Los hombres penetraron en el interior de una cueva. Al principio Lesso no sabía qué tipo de lugar era aquél: una enorme cueva labrada bajo el mar, en el suelo una arena blanca finísima lo tapizaba todo, y frente a ellos se erigía un altar de piedra. En las paredes vieron tumbas de tiempos antiguos decoradas con distintos signos grabados: un pez, ánforas, un cordero, y a menudo el signo de la cruz.
—Esto es un lugar de reunión cristiano —susurró Lesso a Fusco con un cierto temor. Fusco calló y miró alrededor de él con admiración. Como todos los túneles subterráneos que cruzaban la región de los albiones, aquel lugar era un pasadizo horadado por el mar. La cueva, irregular, mostraba distintas alturas. Sobre el altar de piedra el techo era más alto que en ninguna otra parte.
Lesso miró a Tilego con la esperanza de saber si todo iba bien, Tilego estaba tranquilo pero vigilaba estrechamente a los prisioneros, después se dirigió a Abato y comenzó a hablar con él en voz baja. Lesso alcanzó a oír parte de la conversación.
—En estos días se decidirá la suerte de Albión.
—Ablón y Éburro habrán ido a convocar a la gente. Habéis llegado en buen momento. Lubbo no esta y su poder decrece en la ciudad. En la última primavera, tras el sacrificio de una muchacha de la casa de las mujeres, muchos más se unieron a nosotros.
—Lo sabemos, se llamaba Lera y procedía de Ongar. Aster tiene sus informadores.
—¿Dónde está él?
—Camino hacia aquí, en la costa este. Llegara cuando la luna alcance su plenitud.
—Es decir, mañana por la noche. No tenemos mucho tiempo. ¿Con cuántos hombres cuenta?
—Está el ejército de Ongar, que son unos quinientos hombres bien entrenados y fieles, también se han unido a él los clavos de Montefurado. Uno de ellos es Goderico —Tilego señaló al godo—, son hombres debilitados por las minas pero dispuestos a morir. Serán unos doscientos. En los últimos tiempos, pésicos, límicos, vacceos han jurado fidelidad y se han unido a las huestes de Aster, serán en torno a unos trescientos hombres.
—¿Y Aster?
—Es el mejor capitán que han tenido nunca los montañeses.

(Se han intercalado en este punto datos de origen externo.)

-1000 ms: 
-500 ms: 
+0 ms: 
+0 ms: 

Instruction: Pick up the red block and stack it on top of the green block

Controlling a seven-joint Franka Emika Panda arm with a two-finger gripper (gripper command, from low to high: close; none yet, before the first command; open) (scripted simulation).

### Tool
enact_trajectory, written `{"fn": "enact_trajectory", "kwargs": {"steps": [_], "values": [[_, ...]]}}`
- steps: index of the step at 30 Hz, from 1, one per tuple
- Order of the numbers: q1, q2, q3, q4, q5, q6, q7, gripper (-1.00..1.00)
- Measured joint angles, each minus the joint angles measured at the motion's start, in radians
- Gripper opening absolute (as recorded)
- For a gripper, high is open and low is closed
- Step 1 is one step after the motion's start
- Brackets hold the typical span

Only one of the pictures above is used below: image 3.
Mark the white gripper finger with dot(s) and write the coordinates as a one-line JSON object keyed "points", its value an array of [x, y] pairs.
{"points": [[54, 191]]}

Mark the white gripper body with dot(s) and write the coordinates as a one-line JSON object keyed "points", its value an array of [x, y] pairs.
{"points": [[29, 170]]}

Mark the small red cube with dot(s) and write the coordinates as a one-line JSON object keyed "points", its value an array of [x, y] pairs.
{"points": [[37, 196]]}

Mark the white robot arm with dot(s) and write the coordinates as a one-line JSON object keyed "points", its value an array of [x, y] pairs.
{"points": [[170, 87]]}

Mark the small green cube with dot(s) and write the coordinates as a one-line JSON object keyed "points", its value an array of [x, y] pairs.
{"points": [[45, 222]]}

Sigue lleno de odio y de afán de venganza.
—Sí —dijo Abato—, es difícil olvidar, el odio no es buen consejero y le puede conducir a grandes errores; lo ocurrido le marcó en el pasado y le daña en el presente.
—¿Y vosotros?
—En Albión, a pesar de Lubbo y sus hechicerías aún quedan hombres fieles. Las orgías en la playa y los sacrificios cruentos han seducido a muchos pero aún quedan hombres leales. La familia de Éburro, la de Ambato, la de Arausa, la de Turao y la de Blecan.

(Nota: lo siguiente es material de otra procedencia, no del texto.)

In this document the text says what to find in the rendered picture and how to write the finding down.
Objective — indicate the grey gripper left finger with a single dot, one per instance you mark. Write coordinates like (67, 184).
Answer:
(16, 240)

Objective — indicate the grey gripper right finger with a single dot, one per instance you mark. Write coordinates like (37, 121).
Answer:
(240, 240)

Al oír aquel nombre, Tilego interrumpió a Abato.
—¿Blecan y Lierka?
La expresión de Tilego se volvió dubitativa al nombrar a Blecan pero Abato no quiso discutir y le cortó.
—Han visto dañados muchos de sus privilegios y no gustan de los sacrificios humanos.
—No me fiaría yo de Blecan.
Abato cambió de tema y prosiguió enumerando a los aliados en la ciudad.
—Hay muchos más, y a ellos se suman los cristianos.
—No son hombres de lucha.
—Ahora sí, se han dado cuenta de que no oponerse al mal es consentirlo. Se arrepienten de no haber apoyado a Nicer en su momento pero les duele que Aster no tenga las creencias de su padre. Los cristianos odian a Lubbo, quieren que se acabe la nigromancia y las prácticas inicuas en Albión.
—Bien. Mañana, Aster desembarcará. Llegará por la zona oeste que da al mar; por eso hay que limpiar de guardia esa zona de la muralla, ayudarles a ascender y abrir el portillo del nordeste.
—Tenemos a nuestro favor que los hombres de Lubbo pensarán que el ataque viene del sudeste, del acantilado.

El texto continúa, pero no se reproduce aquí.